Currently writing a discord bot that analyzes server, like channel and user activity, top users and etc. Using python for the bot and hosting it on a raspberry pi zero.
At work: setting up CI/CD for our Qt program to build Linux, MacOS, and Windows executables. Coming from a web dev & interpreted language background in general, I was intimidated by the task but I'm learning that the world of C++ and compiled software isn't really all that hard.
At home: working through Project Euler in C++ to learn the language, trying to wrap up Advent of Code, and designing a minimal weekly meal prep web app to learn Elm and brush up on Django.
Gonna start working my way through How to Design Programs and hopefully learn me some things.

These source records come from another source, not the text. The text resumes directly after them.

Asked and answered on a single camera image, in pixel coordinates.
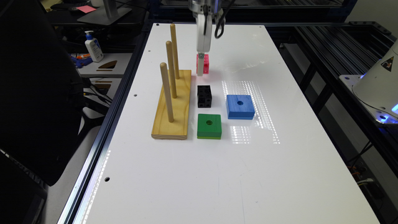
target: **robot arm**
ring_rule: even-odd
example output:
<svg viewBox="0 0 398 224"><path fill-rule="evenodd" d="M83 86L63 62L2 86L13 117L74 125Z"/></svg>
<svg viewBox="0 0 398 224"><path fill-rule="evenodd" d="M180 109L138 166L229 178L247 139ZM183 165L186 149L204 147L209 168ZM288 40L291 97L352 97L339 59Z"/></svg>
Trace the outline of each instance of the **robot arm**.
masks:
<svg viewBox="0 0 398 224"><path fill-rule="evenodd" d="M205 53L210 51L213 19L219 21L222 0L189 0L188 7L197 21L198 76L203 75Z"/></svg>

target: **wooden peg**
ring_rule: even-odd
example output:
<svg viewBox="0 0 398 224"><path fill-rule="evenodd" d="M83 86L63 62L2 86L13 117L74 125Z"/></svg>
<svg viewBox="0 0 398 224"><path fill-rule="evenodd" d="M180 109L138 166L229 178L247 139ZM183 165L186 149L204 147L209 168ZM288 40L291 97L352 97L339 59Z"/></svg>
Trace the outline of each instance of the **wooden peg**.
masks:
<svg viewBox="0 0 398 224"><path fill-rule="evenodd" d="M175 77L174 77L174 63L173 63L173 48L170 41L166 42L167 50L167 60L169 61L169 73L170 73L170 85L172 91L172 98L177 97L177 89L175 87Z"/></svg>
<svg viewBox="0 0 398 224"><path fill-rule="evenodd" d="M171 123L174 121L173 105L172 105L172 97L170 95L169 75L167 74L166 63L164 62L160 63L160 72L162 74L164 98L166 100L166 107L167 107L167 116L169 117L169 122Z"/></svg>
<svg viewBox="0 0 398 224"><path fill-rule="evenodd" d="M170 25L170 31L172 33L175 78L179 79L180 78L180 68L178 67L177 35L175 33L175 24Z"/></svg>

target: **pink block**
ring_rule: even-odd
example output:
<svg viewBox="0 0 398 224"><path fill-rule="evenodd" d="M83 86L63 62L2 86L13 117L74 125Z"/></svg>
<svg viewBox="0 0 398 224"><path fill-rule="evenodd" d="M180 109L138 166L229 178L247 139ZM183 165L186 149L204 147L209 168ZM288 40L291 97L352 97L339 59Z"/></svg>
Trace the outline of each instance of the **pink block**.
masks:
<svg viewBox="0 0 398 224"><path fill-rule="evenodd" d="M197 73L198 73L198 59L199 55L197 54ZM205 54L205 60L203 62L203 74L209 74L209 55Z"/></svg>

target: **blue light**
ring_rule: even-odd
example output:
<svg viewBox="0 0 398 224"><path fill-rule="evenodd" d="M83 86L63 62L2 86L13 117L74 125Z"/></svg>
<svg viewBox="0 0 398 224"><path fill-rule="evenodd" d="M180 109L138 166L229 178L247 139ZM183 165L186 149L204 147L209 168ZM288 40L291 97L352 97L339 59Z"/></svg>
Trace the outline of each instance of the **blue light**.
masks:
<svg viewBox="0 0 398 224"><path fill-rule="evenodd" d="M397 113L396 111L398 110L398 104L395 105L395 107L393 107L391 110L392 110L394 113Z"/></svg>
<svg viewBox="0 0 398 224"><path fill-rule="evenodd" d="M383 119L383 118L380 119L381 122L385 122L385 121L387 121L388 118L389 118L389 116L384 116L384 117L385 117L384 119Z"/></svg>

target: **green block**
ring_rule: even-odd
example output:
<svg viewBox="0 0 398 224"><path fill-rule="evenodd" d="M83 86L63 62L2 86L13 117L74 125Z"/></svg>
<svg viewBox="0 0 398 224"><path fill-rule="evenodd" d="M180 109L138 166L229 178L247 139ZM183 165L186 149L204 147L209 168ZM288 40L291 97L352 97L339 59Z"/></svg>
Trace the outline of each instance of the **green block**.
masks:
<svg viewBox="0 0 398 224"><path fill-rule="evenodd" d="M221 139L221 137L202 137L202 136L198 136L198 139Z"/></svg>
<svg viewBox="0 0 398 224"><path fill-rule="evenodd" d="M221 139L221 115L198 114L198 138Z"/></svg>

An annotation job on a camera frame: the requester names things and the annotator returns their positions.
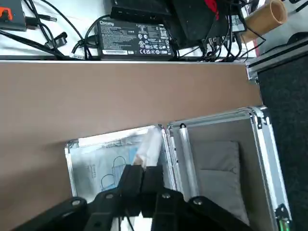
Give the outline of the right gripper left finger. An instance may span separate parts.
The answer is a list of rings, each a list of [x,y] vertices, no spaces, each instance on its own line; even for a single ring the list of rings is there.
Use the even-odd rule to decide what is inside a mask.
[[[109,231],[125,210],[138,215],[143,168],[126,165],[118,186],[98,193],[92,202],[72,197],[17,226],[16,231]]]

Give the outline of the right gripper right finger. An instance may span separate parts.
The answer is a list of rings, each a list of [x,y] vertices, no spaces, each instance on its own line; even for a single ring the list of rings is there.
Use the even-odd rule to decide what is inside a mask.
[[[272,231],[266,218],[249,226],[204,196],[185,201],[181,192],[164,186],[161,166],[147,167],[141,187],[141,211],[152,217],[153,231]]]

As I mentioned a couple weeks ago, I'm very slowly working on a rewrite of Arx Fatalis. So far, I think the most interesting thing to come out of this is seeing how little some things have changed. In retrospect it makes sense; it's probably a combo of backwards compatibility and "if it ain't broke."

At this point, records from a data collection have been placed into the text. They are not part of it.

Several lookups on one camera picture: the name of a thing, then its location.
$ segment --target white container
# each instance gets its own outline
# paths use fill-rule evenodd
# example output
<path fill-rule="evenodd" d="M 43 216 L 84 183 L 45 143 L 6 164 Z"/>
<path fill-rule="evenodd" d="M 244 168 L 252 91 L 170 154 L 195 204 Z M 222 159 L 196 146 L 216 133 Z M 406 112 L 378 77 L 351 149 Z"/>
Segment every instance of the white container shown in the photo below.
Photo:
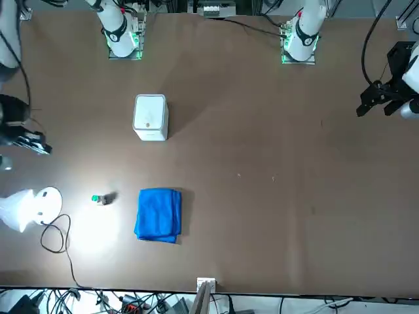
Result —
<path fill-rule="evenodd" d="M 132 128 L 143 141 L 168 138 L 169 108 L 164 95 L 137 95 Z"/>

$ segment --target white lamp
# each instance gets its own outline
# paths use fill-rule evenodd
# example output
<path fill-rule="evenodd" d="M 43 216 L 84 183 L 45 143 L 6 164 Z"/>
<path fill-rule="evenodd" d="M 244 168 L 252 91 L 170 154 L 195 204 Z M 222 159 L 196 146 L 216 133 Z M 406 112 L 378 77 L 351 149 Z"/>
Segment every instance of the white lamp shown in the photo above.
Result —
<path fill-rule="evenodd" d="M 23 232 L 32 220 L 50 224 L 59 214 L 62 196 L 56 188 L 44 188 L 34 196 L 33 190 L 23 190 L 8 198 L 0 198 L 0 218 L 10 228 Z"/>

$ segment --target wire
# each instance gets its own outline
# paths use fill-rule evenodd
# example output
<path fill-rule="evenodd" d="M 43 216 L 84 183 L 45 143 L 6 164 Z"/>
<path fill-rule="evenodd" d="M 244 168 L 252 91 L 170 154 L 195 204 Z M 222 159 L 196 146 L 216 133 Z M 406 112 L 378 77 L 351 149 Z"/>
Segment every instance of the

For example, the way that Rust's
winit
window event loop works had me worried. It only allows handling a single event at a time, so I thought I might need to write my own input buffering code. Then it turns out that the way a window's event loop works hasn't changed much since at least 2002. Arx Fatalis also needed to work off of this, so when I get to this part no significant changes will be needed.Also, there are more oddities I've found within the source code. One I'm trying to figure out right now is this visible paranoia surrounding the initialization code. Any time something is initialized it's deleted first. Like, one of the very first functions called, even before the window is created, nulls and zeroes out all of the minimap's memory. It has me really wondering if older versions of C++ had issues with uninitialized memory creeping in.
Recently I've been delving into Win95 stuff a lot, because I've run out of portable games to run on my locked-down school-provided laptop but QEMU works. Aside from all the fuckery in the depths of QEMU to get everything working, I've been playing some really obscure games. I've particularly been getting into the modding scene for a Frogger game that came out in 1997, which exists for some reason. It's honestly kind of neat how much effort people have put into this. There's an actual dedicated modding tool and everything. Right now I'm working on finishing the unused levels left in the game files. It's surprisingly complicated for a game from 1997. It never ceases to amaze me how much programmers from back then could cram in 700MB.